Exercise goal
Everything in the listing below should be repeated verbatim, apart from the pictures.

(Information shown Opens)

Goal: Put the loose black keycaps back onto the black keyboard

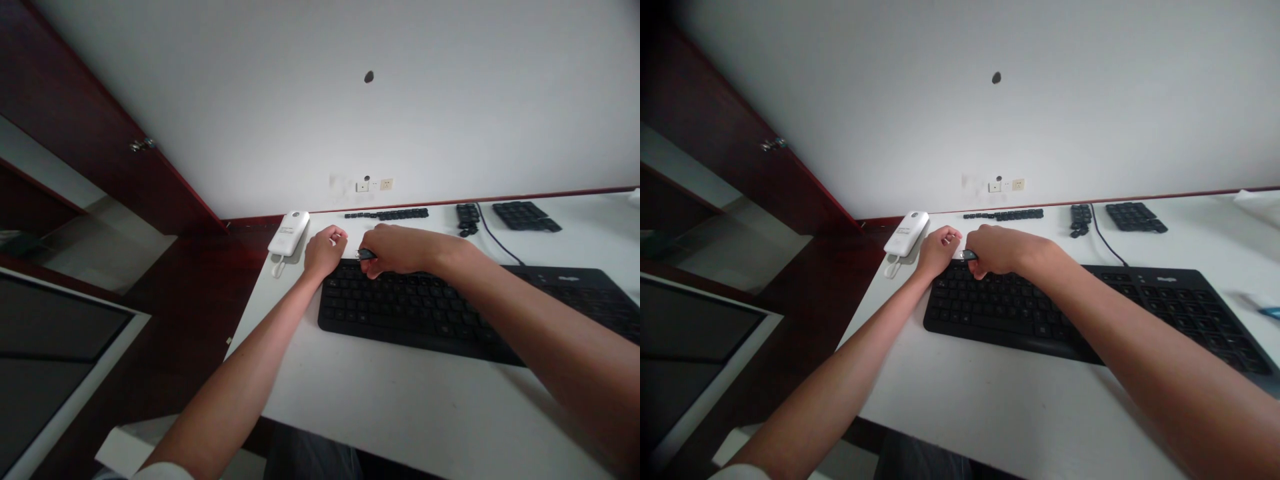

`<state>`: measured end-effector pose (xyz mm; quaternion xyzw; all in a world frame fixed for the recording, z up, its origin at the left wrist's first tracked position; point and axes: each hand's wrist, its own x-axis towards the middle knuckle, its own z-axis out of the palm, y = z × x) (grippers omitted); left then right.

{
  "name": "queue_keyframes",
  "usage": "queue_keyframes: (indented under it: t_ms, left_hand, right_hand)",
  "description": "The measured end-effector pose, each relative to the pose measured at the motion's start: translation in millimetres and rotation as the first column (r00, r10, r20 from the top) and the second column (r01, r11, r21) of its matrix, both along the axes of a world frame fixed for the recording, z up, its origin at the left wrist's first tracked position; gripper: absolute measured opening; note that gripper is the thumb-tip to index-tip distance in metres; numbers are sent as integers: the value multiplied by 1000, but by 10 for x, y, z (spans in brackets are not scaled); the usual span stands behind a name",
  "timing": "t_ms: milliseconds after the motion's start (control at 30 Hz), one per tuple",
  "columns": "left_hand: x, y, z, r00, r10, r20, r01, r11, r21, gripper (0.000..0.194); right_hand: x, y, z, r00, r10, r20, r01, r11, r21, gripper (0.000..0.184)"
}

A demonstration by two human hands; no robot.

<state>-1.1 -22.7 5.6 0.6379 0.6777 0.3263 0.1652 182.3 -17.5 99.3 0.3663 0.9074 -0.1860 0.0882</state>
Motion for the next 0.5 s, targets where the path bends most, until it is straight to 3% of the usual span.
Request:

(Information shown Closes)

Task answer
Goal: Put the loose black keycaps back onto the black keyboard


`<state>`: measured end-effector pose (xyz mm; quaternion xyzw; all in a world frame fixed for the recording, z up, its origin at the left wrist's first tracked position; point and axes: each hand's wrist, its own x-axis towards the middle knuckle, its own z-axis out of the palm, y = z × x) (grippers omitted); left then right.

{
  "name": "queue_keyframes",
  "usage": "queue_keyframes: (indented under it: t_ms, left_hand, right_hand)",
  "description": "The measured end-effector pose, each relative to the pose measured at the motion's start: translation in millimetres and rotation as the first column (r00, r10, r20 from the top) and the second column (r01, r11, r21) of its matrix, both along the axes of a world frame fixed for the recording, z up, its origin at the left wrist's first tracked position; gripper: absolute measured opening; note that gripper is the thumb-tip to index-tip distance in metres; numbers are sent as integers: the value multiplied by 1000, but by 10 for x, y, z (spans in brackets are not scaled); the usual span stands behind a name",
  "timing": "t_ms: milliseconds after the motion's start (control at 30 Hz), one per tuple",
  "columns": "left_hand: x, y, z, r00, r10, r20, r01, r11, r21, gripper (0.000..0.194); right_hand: x, y, z, r00, r10, r20, r01, r11, r21, gripper (0.000..0.184)"
}

A demonstration by two human hands; no robot.

<state>-1.1 -22.7 5.6 0.6379 0.6777 0.3263 0.1652 182.3 -17.5 99.3 0.3663 0.9074 -0.1860 0.0882</state>
Motion for the next 0.5 s, targets where the path bends most, until it is straight to 3% of the usual span.
Request:

The answer to this exercise is complete.